Il fatto è accaduto a Milano durante un torneo triangolare. Le partite si svolgono tra tre squadre da Basket della categoria under 13. A un certo punto, il figlio di Rita viene preso di mira dagli insulti: dagli spalti si sente gridare «Negro di merda». E la mamma non sa davvero cosa dire a suo figlio.

La mia considerazione:

Albert Einstein diceva che era più facile infrangere l’’atomo che un pregiudizio. Comunque, sarò impopolare, ma il problema è proprio nel DNA di chi, anche con tre lauree, continua a manifestare la propria imbecillità ovunque ed in ogni modo. Insomma, una scala corta non porterà mai in vetta alle regole fondamentali di diritto. Proprio non ci arriva così come quando spieghi un fatto ad un complottista, gli dici che la Terra è tonda ma non arriverà mai a capirlo, gli dici che senza vaccini non saremmo qua a discutere, inutile, non ci arriva. Non puoi mettere un litro d’acqua in una bottiglia da mezzo litro, la sua natura glielo impedisce.
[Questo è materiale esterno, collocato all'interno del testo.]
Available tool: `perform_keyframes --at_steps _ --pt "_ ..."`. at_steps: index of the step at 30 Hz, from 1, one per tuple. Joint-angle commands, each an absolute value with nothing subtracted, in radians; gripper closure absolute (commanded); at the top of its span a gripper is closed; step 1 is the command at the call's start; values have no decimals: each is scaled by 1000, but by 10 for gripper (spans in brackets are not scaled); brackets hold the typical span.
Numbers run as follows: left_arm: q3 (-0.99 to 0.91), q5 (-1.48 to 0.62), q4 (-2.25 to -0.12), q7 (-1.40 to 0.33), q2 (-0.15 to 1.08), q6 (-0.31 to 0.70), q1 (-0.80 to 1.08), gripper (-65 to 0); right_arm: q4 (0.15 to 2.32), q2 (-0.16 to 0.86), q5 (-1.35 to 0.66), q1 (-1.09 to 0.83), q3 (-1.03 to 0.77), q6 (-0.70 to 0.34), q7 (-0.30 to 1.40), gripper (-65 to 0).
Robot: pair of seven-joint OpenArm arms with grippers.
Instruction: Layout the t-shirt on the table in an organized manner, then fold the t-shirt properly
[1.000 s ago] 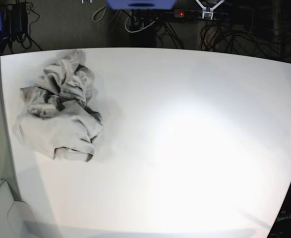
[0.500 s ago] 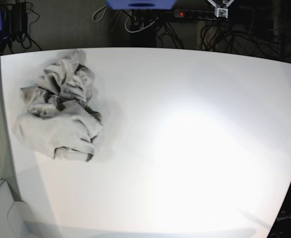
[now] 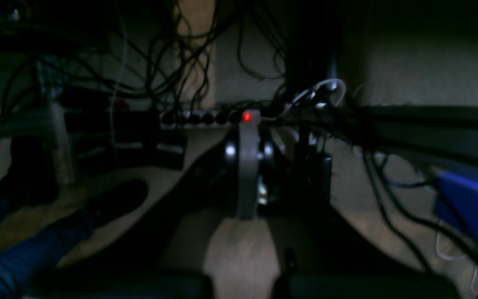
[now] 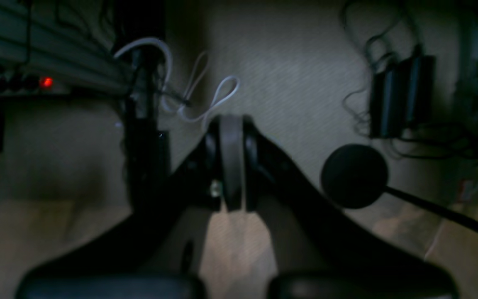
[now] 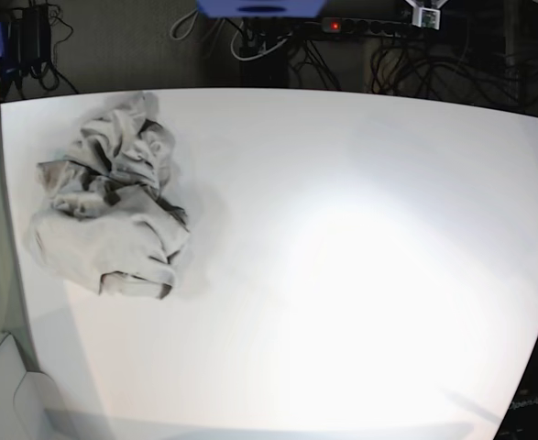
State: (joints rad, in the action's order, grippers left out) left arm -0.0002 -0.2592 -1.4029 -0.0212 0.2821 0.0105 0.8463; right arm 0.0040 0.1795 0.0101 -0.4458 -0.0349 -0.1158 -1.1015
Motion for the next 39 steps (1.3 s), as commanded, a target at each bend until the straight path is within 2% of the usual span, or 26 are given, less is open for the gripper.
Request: perform_keyframes --at_steps 1,7,11,16,23,29,33,35,39 --pt "-2 -254 -1437 -1 286 -12 866 0 0 185 1 -460 -62 -130 -1138 0" --pt "-8 -254 -1526 -1 288 -12 905 0 0 220 1 -490 -131 -130 -1251 0" --pt "-88 -254 -1587 -1 278 -10 937 0 0 236 1 -498 -177 -130 -1379 0" --pt "-151 -254 -1669 -5 277 -5 943 0 30 236 1 -501 -208 -130 -1379 0" --pt "-193 -254 -1762 -8 278 -4 944 0 344 160 1 -607 -209 -130 -1371 0" --pt "-199 -254 -1788 -8 278 -4 949 0 463 140 -5 -662 -211 -130 -1376 0" --pt "-197 -254 -1788 -8 278 -4 949 0 662 139 -134 -760 -200 -131 -1369 0" --pt "-197 -254 -1788 -8 278 -4 947 0 794 133 -166 -809 -194 -131 -1330 0" --pt "-197 -254 -1788 -8 278 -4 944 0 1073 140 -243 -892 -148 -137 -1132 0"
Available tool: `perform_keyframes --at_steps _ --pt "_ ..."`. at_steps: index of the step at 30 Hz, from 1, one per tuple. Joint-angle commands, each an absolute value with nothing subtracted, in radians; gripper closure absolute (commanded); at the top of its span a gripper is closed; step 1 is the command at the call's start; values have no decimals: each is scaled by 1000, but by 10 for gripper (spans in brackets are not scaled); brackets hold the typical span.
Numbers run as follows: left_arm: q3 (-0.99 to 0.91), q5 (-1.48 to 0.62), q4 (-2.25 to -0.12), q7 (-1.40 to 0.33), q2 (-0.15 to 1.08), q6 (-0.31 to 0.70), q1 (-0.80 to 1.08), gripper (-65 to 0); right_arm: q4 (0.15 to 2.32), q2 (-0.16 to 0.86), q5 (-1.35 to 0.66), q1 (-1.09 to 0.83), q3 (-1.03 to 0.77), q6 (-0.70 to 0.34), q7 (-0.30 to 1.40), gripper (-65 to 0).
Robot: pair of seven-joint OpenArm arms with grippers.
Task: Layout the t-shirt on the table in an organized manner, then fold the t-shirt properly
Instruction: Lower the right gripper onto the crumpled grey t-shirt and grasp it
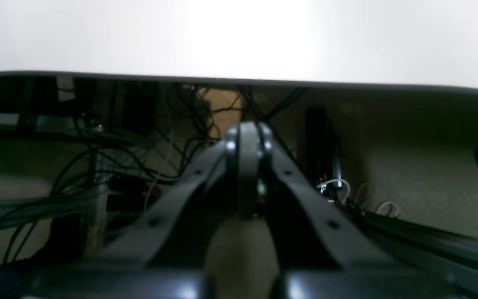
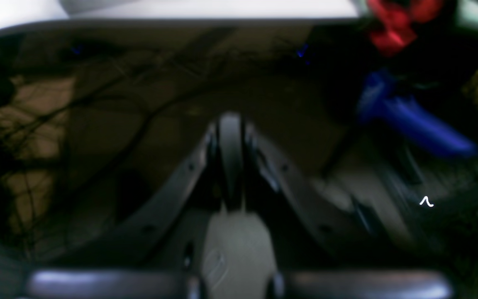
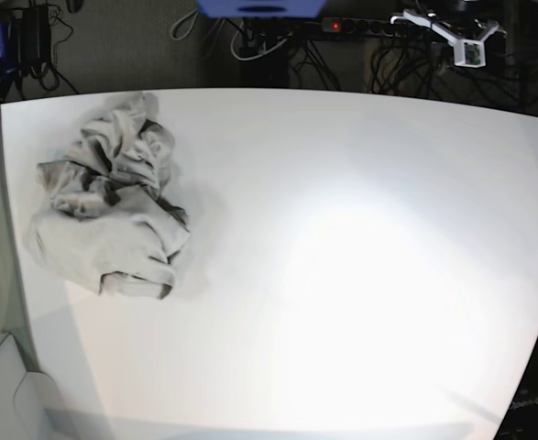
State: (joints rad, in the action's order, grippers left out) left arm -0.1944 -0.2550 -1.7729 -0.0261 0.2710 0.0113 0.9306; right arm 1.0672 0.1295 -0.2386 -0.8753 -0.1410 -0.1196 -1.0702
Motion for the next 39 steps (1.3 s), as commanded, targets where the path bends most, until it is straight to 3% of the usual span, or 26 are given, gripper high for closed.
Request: perform_keyframes --at_steps 1,12,25,36,39 --pt "-197 -254 -1788 -8 278 -4 943 0 1147 148 -269 -908 -133 -137 -1078 0" --pt "-199 -254 -1886 -8 278 -10 900 0 1767 219 -392 -943 -91 -137 -527 0" --pt "-202 -260 -1923 -12 283 -10 719 0 2009 222 -387 -750 -91 -137 -136 0" --pt "-337 -265 -1989 -381 228 -2 466 -8 2012 248 -386 -533 -93 -137 84 -180" --pt "-340 -265 -1998 -466 228 -2 406 -94 2012 248 -386 -470 -93 -137 160 -198"
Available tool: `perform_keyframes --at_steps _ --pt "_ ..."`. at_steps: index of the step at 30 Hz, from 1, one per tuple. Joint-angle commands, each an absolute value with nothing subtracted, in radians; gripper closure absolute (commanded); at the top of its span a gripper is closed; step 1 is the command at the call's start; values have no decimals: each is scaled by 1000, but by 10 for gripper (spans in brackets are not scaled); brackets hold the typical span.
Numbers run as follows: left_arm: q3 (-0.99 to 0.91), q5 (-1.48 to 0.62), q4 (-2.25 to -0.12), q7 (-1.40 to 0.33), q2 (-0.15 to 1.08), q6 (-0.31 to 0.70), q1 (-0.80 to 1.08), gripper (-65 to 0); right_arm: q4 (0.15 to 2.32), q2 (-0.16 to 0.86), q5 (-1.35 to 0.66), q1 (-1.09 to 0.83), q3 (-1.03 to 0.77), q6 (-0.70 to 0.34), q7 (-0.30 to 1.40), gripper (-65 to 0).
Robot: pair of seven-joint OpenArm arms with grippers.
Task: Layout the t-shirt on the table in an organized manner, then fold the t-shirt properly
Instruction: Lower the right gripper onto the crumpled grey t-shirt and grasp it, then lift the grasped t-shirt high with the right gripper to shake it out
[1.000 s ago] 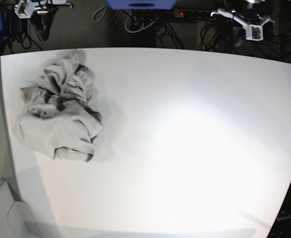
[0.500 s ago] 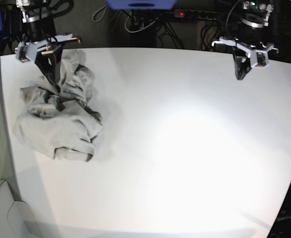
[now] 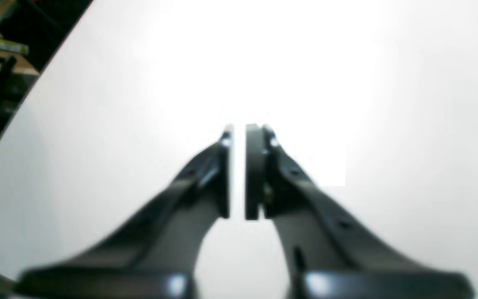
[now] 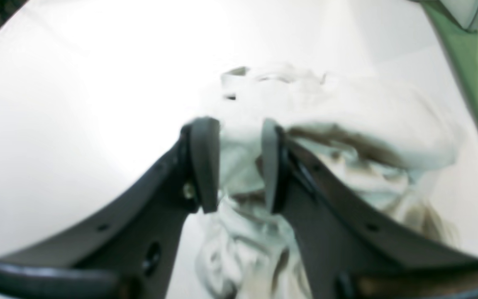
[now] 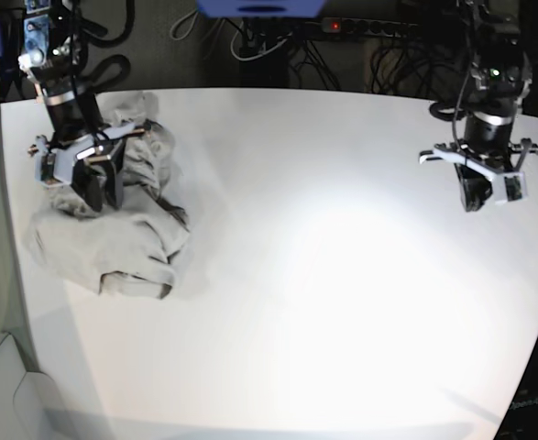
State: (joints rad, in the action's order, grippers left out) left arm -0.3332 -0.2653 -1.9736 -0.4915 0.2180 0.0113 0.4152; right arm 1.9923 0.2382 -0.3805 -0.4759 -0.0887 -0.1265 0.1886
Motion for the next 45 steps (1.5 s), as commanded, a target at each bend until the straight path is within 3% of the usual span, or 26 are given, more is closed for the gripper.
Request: perform_keyframes --at_steps 1,5,15,24,45 --pt "-340 -265 -1998 -481 228 -2 395 -132 2012 248 -387 -455 -93 -137 182 -202" --pt "-334 -265 -1997 -489 226 -2 367 -264 2011 246 -387 -384 -93 -137 271 -206" --pt "-334 -265 -1989 -496 208 -2 344 -266 2002 246 -384 -306 -94 -137 456 -212" --pt "-334 -265 -1988 -496 208 -2 348 -266 2006 240 -384 -363 -140 -134 490 -327" --pt "-338 -265 -1988 -496 206 -2 351 -266 1966 217 -386 -311 -128 -137 493 -327"
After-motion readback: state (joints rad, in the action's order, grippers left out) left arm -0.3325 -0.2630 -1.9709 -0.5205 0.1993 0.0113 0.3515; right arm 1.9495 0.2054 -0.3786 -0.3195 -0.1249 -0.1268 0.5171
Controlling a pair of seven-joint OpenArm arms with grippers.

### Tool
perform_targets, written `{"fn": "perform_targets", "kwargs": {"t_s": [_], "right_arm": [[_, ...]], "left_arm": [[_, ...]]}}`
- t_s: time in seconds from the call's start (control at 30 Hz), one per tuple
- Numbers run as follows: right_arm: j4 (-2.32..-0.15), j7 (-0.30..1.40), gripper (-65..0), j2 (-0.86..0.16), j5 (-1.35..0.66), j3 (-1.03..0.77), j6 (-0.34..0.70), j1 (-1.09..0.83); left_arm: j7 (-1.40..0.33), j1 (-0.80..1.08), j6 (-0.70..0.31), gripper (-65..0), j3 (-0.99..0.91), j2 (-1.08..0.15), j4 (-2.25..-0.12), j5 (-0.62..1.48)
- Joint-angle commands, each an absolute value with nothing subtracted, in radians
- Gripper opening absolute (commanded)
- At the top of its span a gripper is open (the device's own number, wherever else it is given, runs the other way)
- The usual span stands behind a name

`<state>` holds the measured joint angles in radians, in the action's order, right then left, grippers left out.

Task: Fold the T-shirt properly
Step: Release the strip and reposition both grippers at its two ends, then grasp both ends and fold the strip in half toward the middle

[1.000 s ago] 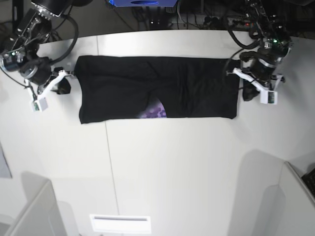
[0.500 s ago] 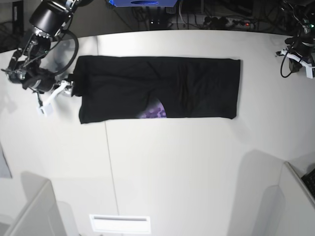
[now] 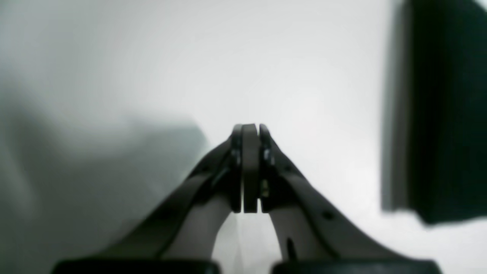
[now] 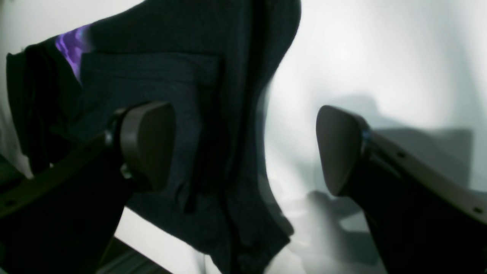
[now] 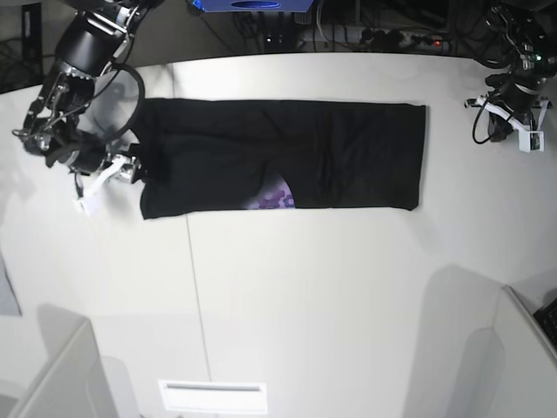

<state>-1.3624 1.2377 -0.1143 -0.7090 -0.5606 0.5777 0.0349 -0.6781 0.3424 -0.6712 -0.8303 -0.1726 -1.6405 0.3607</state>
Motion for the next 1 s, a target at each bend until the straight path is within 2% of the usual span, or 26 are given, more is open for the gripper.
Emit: {"fn": "perform_targets", "kwargs": {"t_s": [0.0,0.13,0.5,0.53,0.67,0.87,0.97], "right_arm": [[-1.36,1.279,-12.0,-0.105,-0.68,-0.538,0.576,0.027],[-1.36,1.271,-12.0,-0.101,-0.682,-0.499,0.576,-0.004],[-1.348,1.225,-12.5,-0.082,-0.676,-0.455,0.575,-0.012],[-1.345,1.211,-14.1,-0.085,-0.676,-0.449,0.575,-0.012],[-1.307,1.193,-32.1,-0.102,-0.676,-0.441,0.575,-0.007],[-1.294,1.193,-65.0,-0.127,-0.673,-0.44,0.573,0.008],[-1.3,1.194,-65.0,-0.136,-0.673,-0.44,0.55,0.027]], "left_arm": [[-0.641,0.346,-0.65,-65.0,-0.814,-0.188,-1.655,0.334],[-0.578,0.344,-0.613,-65.0,-0.736,-0.173,-1.653,0.243],[-0.573,0.309,-0.595,-65.0,-0.602,-0.162,-1.623,0.232],[-0.573,0.303,-0.585,-65.0,-0.599,-0.162,-1.615,0.232],[-0.573,0.286,-0.576,-65.0,-0.599,-0.163,-1.57,0.232],[-0.573,0.288,-0.576,-65.0,-0.562,-0.163,-1.561,0.232],[-0.573,0.295,-0.576,-65.0,-0.513,-0.165,-1.561,0.232]]}}
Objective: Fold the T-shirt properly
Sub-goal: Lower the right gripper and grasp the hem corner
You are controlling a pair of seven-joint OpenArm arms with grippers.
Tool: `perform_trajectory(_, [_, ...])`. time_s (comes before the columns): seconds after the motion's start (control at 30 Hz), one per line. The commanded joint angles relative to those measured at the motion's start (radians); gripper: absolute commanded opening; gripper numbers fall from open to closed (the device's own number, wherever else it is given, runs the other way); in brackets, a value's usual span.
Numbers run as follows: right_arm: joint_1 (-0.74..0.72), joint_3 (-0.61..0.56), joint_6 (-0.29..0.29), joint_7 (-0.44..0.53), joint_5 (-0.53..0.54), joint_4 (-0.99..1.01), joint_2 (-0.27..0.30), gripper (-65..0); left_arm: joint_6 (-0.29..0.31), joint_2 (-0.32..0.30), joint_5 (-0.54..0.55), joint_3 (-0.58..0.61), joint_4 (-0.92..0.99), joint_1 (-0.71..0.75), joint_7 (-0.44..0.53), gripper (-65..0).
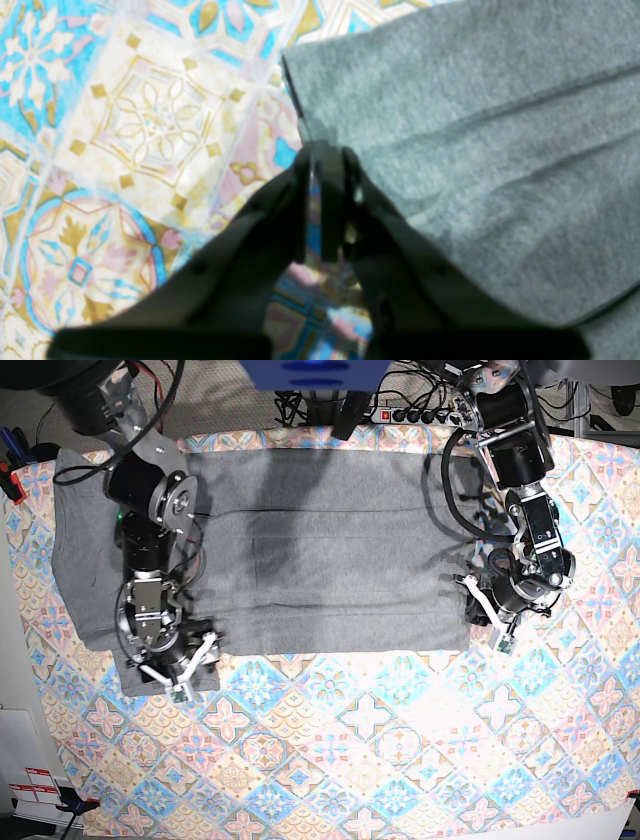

In breve c’è chi nasce bianco, c’è chi nasce giallo, c’è chi nasce nero, c’è chi nasce genio e c’è chi nasce stupido.

Per questo gli stupidi ci saranno sempre ed in tutte le epoche.  E… fidatevi, insultare una persona per il colore della pelle è davvero stupido, ma stupido!

Visto che abbiamo svegliato il buon Albert Einstein, la sua visione concisa è bene nota: “Due cose sono infinite: l’universo e la stupidità umana, ma riguardo l’universo ho ancora dei dubbi.”